EXERCISE OBJECTIVE = When you copy the records, keep every word exact and leave the pictures out.

Saved entries =
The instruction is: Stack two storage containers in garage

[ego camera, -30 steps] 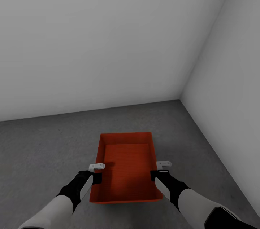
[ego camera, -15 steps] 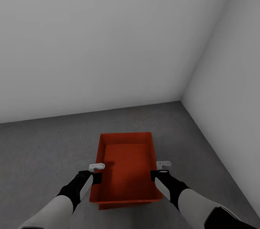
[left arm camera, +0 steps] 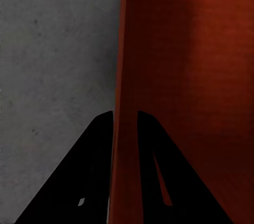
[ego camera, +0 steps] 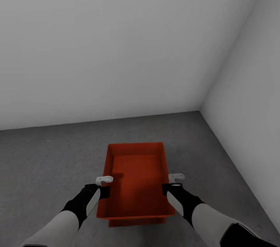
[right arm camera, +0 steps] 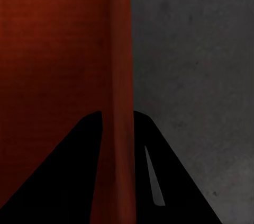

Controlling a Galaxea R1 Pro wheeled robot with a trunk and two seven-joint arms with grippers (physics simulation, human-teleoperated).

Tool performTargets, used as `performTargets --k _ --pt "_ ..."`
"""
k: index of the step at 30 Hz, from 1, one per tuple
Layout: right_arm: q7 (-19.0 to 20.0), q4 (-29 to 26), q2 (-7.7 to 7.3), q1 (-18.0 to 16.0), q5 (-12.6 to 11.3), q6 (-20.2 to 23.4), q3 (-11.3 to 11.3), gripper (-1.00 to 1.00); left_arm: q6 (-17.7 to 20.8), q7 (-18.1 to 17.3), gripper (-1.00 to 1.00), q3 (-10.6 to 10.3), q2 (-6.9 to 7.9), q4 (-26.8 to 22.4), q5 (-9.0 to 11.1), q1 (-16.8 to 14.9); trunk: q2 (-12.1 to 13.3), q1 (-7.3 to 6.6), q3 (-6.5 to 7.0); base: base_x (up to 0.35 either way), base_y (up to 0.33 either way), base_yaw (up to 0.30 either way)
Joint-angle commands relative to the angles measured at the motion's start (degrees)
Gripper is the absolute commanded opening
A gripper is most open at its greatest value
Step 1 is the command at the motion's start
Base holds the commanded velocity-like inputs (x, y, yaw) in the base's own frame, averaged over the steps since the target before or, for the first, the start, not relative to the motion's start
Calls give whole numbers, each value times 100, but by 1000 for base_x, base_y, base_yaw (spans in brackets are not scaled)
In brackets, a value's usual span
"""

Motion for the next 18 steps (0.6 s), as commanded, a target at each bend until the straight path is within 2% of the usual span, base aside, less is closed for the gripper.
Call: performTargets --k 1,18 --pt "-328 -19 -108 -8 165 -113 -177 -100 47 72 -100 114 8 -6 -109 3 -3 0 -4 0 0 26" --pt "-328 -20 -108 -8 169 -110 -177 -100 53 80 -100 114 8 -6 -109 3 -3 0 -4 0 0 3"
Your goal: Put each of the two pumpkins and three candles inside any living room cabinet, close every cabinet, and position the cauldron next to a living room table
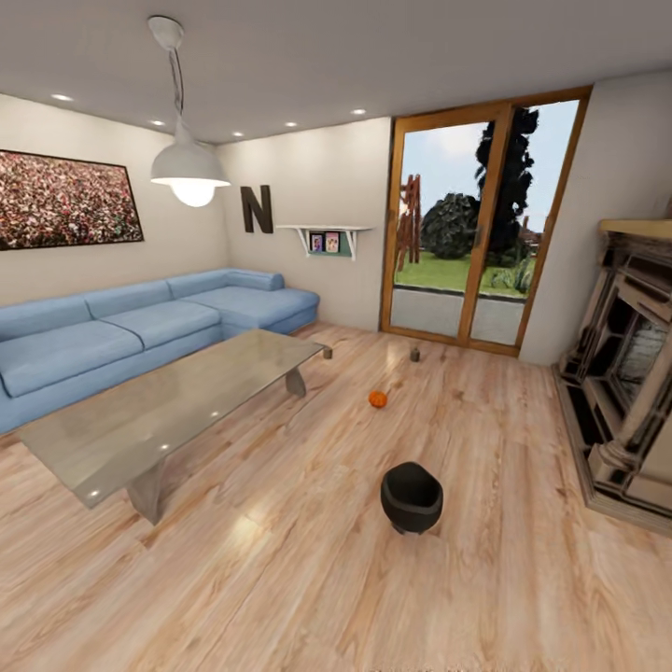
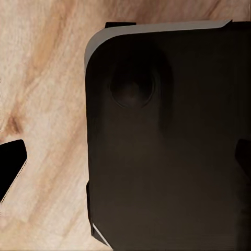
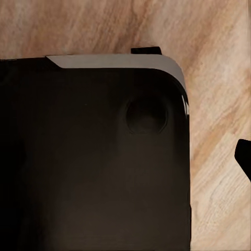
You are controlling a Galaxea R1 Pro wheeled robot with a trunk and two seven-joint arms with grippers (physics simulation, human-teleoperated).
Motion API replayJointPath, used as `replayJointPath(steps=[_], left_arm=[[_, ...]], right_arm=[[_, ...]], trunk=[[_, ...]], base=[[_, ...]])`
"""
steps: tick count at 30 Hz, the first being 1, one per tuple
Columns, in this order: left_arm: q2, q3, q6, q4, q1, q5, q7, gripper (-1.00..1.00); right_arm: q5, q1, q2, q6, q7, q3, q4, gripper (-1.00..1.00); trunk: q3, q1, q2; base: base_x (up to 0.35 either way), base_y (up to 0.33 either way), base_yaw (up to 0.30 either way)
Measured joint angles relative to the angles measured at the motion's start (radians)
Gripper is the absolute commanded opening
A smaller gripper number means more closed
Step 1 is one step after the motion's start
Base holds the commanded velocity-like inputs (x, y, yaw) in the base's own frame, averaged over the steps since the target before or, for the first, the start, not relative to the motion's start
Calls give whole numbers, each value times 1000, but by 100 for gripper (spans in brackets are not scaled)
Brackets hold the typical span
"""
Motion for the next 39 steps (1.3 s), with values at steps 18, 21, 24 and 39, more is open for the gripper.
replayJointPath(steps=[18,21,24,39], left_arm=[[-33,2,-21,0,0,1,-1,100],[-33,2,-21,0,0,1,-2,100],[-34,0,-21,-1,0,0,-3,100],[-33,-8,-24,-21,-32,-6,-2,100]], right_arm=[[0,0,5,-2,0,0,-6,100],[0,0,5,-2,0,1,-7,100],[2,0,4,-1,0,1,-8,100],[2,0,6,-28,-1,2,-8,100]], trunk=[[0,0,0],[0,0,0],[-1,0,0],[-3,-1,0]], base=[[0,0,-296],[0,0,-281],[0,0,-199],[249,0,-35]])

THE ANSWER =
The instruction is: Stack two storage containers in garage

[ego camera, -30 steps] 
[ego camera, -15 steps] 
[left arm camera, +0 steps] 
[ego camera, +0 steps] 
[right arm camera, +0 steps] 

Controlling a Galaxea R1 Pro wheeled robot with a trunk and two seven-joint arms with grippers (physics simulation, human-teleoperated).

Tool performTargets, used as `performTargets --k _ --pt "_ ..."`
"""
k: index of the step at 30 Hz, from 1, one per tuple
Layout: right_arm: q7 (-19.0 to 20.0), q4 (-29 to 26), q2 (-7.7 to 7.3), q1 (-18.0 to 16.0), q5 (-12.6 to 11.3), q6 (-20.2 to 23.4), q3 (-11.3 to 11.3), gripper (-1.00 to 1.00); left_arm: q6 (-17.7 to 20.8), q7 (-18.1 to 17.3), gripper (-1.00 to 1.00), q3 (-10.6 to 10.3), q2 (-6.9 to 7.9), q4 (-26.8 to 22.4), q5 (-9.0 to 11.1), q1 (-16.8 to 14.9); trunk: q2 (-12.1 to 13.3), q1 (-7.3 to 6.6), q3 (-6.5 to 7.0); base: base_x (up to 0.35 either way), base_y (up to 0.33 either way), base_yaw (up to 0.30 either way)
Joint-angle commands relative to the angles measured at the motion's start (degrees)
Gripper is the absolute commanded opening
A gripper is most open at its greatest value
Step 1 is the command at the motion's start
Base holds the commanded velocity-like inputs (x, y, yaw) in the base's own frame, averaged over the steps since the target before or, for the first, the start, not relative to the motion's start
Calls give whole numbers, each value times 100, but by 1000 for base_x, base_y, base_yaw (spans in brackets are not scaled)
In brackets, a value's usual span
"""

Motion for the next 18 steps (0.6 s), as commanded, a target at each bend until the straight path is within 2% of the usual span, base aside, less is closed for the gripper.
Call: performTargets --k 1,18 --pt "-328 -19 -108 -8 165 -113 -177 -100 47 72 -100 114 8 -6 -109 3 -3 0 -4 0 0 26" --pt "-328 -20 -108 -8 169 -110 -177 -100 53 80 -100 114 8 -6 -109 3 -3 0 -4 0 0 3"
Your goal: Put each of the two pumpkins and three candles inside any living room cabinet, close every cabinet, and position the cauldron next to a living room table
You are controlling a Galaxea R1 Pro wheeled robot with a trunk and two seven-joint arms with grippers (physics simulation, human-teleoperated).
Motion API replayJointPath, used as `replayJointPath(steps=[_], left_arm=[[_, ...]], right_arm=[[_, ...]], trunk=[[_, ...]], base=[[_, ...]])`
"""
steps: tick count at 30 Hz, the first being 1, one per tuple
Columns, in this order: left_arm: q2, q3, q6, q4, q1, q5, q7, gripper (-1.00..1.00); right_arm: q5, q1, q2, q6, q7, q3, q4, gripper (-1.00..1.00); trunk: q3, q1, q2; base: base_x (up to 0.35 either way), base_y (up to 0.33 either way), base_yaw (up to 0.30 either way)
Measured joint angles relative to the angles measured at the motion's start (radians)
Gripper is the absolute commanded opening
A smaller gripper number means more closed
Step 1 is one step after the motion's start
Base holds the commanded velocity-like inputs (x, y, yaw) in the base's own frame, averaged over the steps since the target before or, for the first, the start, not relative to the motion's start
Calls give whole numbers, each value times 1000, but by 100 for gripper (spans in brackets are not scaled)
Brackets hold the typical span
"""
Motion for the next 39 steps (1.3 s), with values at steps 18, 21, 24 and 39, more is open for the gripper.
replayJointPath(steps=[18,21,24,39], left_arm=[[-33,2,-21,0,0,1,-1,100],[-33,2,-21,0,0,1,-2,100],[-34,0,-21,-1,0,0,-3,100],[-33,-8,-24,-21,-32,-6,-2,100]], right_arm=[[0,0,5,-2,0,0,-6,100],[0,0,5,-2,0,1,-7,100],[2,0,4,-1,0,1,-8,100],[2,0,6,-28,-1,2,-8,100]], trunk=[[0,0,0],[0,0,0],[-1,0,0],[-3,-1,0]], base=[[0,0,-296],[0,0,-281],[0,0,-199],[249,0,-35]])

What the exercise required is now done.